TO DO
Check every line below for the word "caption" and copy each one that has it.

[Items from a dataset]
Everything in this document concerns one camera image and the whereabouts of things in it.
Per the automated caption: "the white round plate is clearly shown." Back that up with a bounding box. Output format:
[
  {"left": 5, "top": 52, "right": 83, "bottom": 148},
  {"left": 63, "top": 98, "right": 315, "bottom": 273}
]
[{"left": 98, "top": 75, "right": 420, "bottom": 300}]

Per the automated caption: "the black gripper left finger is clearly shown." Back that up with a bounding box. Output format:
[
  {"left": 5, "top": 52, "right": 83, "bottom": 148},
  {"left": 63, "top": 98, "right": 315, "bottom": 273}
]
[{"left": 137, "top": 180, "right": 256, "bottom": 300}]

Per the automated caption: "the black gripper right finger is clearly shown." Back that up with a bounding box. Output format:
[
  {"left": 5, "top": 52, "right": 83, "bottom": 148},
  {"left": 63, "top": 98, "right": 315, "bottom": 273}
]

SOLUTION TO THE PROBLEM
Per the automated caption: "the white round plate is clearly shown." Back that up with a bounding box. Output format:
Per the automated caption: "the black gripper left finger is clearly shown." Back that up with a bounding box. Output format:
Per the automated caption: "the black gripper right finger is clearly shown." Back that up with a bounding box. Output format:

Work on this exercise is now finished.